There has been no manifestation so far that the PM is threatened by the army chief or sees him as a competitor. He appears to have understood that even if the army chief is the most popular army chief in history or the most popular public office holder at the moment, he exists and functions in a parallel universe. Just as Abdul Sattar Edhi’s popularity as philanthropist shouldn’t bother NS, he is not in competition with the army chief so long as the army chief doesn’t have the ambition of usurping political power.
Post-APS the army chief has shown true grit and leadership. He has come to be seen as the long-needed commander laying down the foundation of a terror-free Pakistan: he has led our domestic war against terror from the front; he has rallied public opinion to stay the course in this hard fight; he has campaigned with foreign countries to get them behind Pakistan’s anti-terror strategy; he has broken from tradition and begun holding errant generals to account; he appears to understand public mood better than politicos; and ISPR’s par excellence PR campaign makes him picture perfect.

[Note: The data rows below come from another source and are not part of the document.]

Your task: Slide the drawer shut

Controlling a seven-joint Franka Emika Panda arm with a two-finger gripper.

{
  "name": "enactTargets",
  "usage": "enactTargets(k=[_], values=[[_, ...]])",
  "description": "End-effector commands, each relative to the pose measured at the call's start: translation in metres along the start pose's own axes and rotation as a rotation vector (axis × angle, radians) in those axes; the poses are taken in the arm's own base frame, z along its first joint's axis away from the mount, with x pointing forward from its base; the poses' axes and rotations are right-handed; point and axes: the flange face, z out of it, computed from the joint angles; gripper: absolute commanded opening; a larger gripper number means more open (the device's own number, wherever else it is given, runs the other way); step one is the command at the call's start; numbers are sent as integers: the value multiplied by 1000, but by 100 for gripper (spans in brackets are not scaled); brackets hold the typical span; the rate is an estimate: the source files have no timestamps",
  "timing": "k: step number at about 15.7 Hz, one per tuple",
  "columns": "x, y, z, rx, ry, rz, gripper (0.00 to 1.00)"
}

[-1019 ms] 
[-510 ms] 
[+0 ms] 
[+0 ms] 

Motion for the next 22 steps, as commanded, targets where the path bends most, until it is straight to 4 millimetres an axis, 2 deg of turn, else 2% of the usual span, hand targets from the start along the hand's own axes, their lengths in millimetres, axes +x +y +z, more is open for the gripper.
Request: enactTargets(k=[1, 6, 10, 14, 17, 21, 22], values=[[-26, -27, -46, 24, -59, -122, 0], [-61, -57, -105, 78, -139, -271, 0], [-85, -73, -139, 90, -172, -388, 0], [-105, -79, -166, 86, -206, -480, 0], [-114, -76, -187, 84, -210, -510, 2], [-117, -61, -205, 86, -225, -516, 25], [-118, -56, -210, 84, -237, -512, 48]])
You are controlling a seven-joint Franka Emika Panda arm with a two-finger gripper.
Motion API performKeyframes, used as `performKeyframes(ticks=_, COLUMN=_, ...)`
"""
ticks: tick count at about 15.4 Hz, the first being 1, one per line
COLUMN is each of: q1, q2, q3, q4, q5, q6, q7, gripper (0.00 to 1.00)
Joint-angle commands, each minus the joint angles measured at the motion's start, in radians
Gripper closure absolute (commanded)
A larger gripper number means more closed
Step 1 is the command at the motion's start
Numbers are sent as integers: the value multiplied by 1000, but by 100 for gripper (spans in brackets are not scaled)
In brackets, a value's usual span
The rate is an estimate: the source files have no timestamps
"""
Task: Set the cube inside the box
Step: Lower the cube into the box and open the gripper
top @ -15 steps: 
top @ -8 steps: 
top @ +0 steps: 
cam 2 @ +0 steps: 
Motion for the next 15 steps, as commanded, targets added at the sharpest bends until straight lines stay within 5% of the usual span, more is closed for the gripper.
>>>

As the army chief enters the final year of his term, it is time to raise his guard against vanity, ambition and sycophancy. This is the time to ensure that the military leadership he leaves behind stays with the National Action Plan he has authored and promotes the newly minted self-accountability drive within the military. This is a time to begin succession planning, think about his legacy and be very weary of those who tell him that he is indispensible.